Pick out each line in these entries that contains the string "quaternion".
***
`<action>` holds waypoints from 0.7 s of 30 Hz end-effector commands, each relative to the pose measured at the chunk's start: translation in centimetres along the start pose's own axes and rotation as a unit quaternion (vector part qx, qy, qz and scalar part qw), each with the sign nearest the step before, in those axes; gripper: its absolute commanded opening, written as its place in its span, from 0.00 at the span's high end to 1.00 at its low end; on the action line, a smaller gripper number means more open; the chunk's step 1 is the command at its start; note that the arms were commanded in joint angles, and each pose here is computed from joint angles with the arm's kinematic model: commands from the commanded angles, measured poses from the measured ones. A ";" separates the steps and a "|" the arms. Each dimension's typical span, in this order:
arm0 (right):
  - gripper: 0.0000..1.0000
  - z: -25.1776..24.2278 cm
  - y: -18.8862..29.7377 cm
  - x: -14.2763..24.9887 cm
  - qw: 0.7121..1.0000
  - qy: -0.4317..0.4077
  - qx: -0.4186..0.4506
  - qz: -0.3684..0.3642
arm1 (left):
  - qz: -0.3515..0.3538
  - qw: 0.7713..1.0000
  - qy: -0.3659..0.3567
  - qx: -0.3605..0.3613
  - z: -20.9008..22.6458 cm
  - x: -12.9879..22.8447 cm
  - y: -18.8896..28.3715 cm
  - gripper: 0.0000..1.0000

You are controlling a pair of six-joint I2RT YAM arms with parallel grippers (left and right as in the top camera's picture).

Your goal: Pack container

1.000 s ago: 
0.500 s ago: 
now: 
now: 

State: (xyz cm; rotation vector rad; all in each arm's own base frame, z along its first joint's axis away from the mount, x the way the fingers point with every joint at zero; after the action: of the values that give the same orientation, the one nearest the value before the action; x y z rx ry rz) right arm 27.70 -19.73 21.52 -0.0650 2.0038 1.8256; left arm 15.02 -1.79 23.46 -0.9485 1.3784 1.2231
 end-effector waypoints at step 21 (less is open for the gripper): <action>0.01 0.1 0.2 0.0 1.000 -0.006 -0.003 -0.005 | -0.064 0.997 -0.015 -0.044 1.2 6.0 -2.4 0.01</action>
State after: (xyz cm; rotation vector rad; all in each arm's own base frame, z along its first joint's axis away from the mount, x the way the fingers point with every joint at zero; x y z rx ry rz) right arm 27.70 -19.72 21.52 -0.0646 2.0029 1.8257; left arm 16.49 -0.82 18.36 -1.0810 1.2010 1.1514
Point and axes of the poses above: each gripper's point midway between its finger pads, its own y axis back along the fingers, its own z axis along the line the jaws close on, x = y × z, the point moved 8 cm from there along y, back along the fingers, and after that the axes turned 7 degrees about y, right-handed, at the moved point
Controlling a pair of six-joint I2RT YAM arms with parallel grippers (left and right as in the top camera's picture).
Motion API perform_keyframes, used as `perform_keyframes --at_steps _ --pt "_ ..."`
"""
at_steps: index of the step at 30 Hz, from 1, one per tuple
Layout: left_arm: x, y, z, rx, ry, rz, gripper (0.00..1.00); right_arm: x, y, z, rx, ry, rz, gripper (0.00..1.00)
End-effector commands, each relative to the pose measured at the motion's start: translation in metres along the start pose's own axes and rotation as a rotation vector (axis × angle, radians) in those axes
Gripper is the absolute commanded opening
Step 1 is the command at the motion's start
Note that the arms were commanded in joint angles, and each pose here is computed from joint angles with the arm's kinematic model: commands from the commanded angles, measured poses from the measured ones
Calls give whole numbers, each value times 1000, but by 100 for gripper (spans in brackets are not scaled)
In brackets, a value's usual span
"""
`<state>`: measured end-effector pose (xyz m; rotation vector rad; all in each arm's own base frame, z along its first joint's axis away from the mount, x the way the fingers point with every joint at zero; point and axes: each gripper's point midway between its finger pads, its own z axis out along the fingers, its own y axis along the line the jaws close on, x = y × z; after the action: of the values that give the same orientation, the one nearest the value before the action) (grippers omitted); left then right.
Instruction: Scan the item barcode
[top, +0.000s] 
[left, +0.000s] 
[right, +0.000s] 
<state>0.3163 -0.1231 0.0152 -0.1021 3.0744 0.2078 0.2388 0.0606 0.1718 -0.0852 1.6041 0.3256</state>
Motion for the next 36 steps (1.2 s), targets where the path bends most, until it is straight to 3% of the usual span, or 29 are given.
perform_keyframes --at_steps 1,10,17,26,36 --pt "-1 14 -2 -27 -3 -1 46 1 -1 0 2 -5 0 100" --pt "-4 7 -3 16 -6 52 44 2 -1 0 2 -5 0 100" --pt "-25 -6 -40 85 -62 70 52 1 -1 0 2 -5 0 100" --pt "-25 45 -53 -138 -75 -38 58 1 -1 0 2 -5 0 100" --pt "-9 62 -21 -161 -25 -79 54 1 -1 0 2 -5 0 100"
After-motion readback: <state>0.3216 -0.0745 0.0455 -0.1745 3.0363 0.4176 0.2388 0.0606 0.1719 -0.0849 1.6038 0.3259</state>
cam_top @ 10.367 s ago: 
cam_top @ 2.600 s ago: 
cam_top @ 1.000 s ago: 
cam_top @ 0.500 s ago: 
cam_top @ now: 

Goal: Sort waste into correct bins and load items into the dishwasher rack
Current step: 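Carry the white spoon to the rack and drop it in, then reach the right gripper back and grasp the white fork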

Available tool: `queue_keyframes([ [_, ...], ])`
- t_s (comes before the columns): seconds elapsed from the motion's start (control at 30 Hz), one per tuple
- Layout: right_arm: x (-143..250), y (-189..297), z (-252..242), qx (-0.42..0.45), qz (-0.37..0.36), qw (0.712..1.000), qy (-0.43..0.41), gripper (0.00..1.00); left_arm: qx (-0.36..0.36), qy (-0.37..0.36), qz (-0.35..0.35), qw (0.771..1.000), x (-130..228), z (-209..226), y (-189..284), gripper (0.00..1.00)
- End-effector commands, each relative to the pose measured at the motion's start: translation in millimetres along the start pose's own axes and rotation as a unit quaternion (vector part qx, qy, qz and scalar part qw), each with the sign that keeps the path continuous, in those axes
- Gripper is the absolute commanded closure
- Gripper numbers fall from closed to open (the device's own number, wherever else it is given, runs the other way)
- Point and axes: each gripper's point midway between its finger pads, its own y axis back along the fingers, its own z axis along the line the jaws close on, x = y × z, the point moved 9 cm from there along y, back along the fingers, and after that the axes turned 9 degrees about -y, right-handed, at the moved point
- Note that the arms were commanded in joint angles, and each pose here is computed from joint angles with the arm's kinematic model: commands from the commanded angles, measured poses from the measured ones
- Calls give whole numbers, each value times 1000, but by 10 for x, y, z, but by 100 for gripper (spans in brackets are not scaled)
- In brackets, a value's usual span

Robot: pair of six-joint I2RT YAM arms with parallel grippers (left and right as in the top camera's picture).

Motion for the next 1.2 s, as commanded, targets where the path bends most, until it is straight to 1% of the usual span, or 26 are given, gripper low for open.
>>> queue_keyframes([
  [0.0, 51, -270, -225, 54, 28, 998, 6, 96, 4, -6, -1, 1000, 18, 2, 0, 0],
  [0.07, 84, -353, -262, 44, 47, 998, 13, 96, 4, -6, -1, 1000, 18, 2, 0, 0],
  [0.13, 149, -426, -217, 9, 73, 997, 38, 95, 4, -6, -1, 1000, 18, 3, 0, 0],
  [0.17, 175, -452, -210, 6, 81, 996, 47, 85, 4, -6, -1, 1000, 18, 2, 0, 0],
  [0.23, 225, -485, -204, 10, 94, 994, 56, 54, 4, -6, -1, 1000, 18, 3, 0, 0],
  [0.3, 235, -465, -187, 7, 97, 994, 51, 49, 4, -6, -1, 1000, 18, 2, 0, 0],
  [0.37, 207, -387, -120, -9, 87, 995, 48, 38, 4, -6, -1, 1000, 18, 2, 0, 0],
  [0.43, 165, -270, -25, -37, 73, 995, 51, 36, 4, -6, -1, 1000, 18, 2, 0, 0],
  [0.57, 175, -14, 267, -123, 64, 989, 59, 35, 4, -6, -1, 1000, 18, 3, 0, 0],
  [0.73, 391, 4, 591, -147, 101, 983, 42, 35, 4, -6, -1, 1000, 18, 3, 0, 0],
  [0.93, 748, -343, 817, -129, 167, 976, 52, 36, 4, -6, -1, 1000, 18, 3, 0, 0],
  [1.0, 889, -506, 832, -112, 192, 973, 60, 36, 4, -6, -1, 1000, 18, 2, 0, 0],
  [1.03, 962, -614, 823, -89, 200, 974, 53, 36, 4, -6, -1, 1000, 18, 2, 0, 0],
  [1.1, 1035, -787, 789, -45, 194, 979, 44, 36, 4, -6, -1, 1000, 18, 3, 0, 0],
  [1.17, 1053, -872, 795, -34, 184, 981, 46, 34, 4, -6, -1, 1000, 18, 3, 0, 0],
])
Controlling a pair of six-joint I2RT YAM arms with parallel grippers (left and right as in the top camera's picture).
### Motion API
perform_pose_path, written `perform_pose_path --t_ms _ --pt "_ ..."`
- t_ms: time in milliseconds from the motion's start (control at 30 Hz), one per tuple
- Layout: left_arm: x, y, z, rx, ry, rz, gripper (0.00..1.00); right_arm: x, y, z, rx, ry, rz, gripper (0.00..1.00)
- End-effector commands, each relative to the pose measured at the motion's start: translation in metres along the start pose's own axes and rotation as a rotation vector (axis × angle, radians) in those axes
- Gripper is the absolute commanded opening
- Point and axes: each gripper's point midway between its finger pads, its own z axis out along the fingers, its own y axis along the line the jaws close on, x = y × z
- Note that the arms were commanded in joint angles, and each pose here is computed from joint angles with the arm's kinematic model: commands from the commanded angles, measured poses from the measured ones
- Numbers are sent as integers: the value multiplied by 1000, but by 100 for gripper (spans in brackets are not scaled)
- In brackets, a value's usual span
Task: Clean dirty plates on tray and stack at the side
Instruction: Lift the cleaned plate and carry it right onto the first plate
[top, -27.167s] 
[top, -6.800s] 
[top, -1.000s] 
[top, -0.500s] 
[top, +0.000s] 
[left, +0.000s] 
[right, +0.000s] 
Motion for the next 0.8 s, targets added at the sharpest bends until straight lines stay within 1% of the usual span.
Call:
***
RESULT FOR THIS EXERCISE:
`<action>` holds waypoints from 0.7 s of 30 Hz end-effector commands, each relative to the pose measured at the chunk's start: translation in centimetres along the start pose's own axes and rotation as a unit quaternion (vector part qx, qy, qz and scalar part qw), each with the sign nearest the step before, in those axes; gripper: its absolute commanded opening, written as its place in its span, from 0.00 at the span's high end to 1.00 at its low end; on the action line, a smaller gripper number means more open; the chunk's step 1 is the command at its start; note that the arms were commanded in joint angles, and each pose here is computed from joint angles with the arm's kinematic model: commands from the commanded angles, measured poses from the measured ones. A ";" separates the steps and a "|" the arms. Each dimension's typical span, in this order:
- End-effector commands, each relative to the pose measured at the motion's start: translation in millimetres along the start pose's own axes and rotation as a unit quaternion (vector part qx, qy, qz and scalar part qw), each with the sign that keeps the path continuous, in those axes

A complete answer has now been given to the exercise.